> What the task asks:
Find each line in the records below that contains the word "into", and copy it out.

> Information shown:

Start of Block

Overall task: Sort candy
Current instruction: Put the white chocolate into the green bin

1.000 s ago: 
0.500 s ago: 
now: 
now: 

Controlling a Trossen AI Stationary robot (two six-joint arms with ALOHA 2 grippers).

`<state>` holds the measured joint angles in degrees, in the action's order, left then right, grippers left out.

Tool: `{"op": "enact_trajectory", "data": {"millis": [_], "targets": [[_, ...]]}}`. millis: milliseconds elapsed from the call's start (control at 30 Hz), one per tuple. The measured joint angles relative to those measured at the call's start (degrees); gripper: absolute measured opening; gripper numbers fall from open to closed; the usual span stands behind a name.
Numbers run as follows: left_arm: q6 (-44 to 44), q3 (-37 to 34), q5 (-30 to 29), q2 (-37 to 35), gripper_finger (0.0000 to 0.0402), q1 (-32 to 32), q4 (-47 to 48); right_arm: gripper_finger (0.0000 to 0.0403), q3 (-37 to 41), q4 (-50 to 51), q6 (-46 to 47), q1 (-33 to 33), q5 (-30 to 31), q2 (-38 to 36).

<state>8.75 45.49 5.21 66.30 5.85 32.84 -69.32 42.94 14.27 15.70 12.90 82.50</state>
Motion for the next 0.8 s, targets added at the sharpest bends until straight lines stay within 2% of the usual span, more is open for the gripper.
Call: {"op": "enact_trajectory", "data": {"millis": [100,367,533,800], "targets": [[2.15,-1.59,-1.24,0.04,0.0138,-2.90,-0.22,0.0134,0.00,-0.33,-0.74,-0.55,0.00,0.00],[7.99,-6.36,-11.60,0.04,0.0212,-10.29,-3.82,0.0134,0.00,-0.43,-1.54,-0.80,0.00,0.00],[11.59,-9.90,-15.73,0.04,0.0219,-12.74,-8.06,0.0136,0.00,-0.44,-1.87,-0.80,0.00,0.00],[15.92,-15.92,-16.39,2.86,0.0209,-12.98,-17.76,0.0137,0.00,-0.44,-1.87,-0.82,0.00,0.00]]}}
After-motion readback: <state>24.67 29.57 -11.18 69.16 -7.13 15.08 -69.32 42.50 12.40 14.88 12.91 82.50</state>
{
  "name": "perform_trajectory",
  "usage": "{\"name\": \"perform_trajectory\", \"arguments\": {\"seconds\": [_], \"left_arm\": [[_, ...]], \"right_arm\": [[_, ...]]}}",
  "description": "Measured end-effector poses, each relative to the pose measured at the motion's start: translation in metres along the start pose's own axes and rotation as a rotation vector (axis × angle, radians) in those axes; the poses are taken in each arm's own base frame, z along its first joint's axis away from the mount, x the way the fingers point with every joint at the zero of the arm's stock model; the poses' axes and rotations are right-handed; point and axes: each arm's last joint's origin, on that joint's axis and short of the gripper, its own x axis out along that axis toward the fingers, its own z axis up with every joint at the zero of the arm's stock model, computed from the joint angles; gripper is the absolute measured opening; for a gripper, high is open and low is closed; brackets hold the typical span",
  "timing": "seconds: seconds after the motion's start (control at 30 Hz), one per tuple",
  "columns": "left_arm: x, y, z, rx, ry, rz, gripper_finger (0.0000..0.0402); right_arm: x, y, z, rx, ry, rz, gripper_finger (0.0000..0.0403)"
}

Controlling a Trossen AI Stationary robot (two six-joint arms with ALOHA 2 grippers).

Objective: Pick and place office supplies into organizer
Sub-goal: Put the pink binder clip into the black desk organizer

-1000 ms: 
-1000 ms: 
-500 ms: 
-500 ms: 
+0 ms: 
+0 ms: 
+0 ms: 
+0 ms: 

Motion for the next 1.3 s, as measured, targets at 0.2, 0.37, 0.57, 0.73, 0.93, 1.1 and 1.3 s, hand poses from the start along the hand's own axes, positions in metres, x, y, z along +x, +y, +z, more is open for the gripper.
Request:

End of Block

> The answer:
Current instruction: Put the white chocolate into the green bin
Objective: Pick and place office supplies into organizer
Sub-goal: Put the pink binder clip into the black desk organizer

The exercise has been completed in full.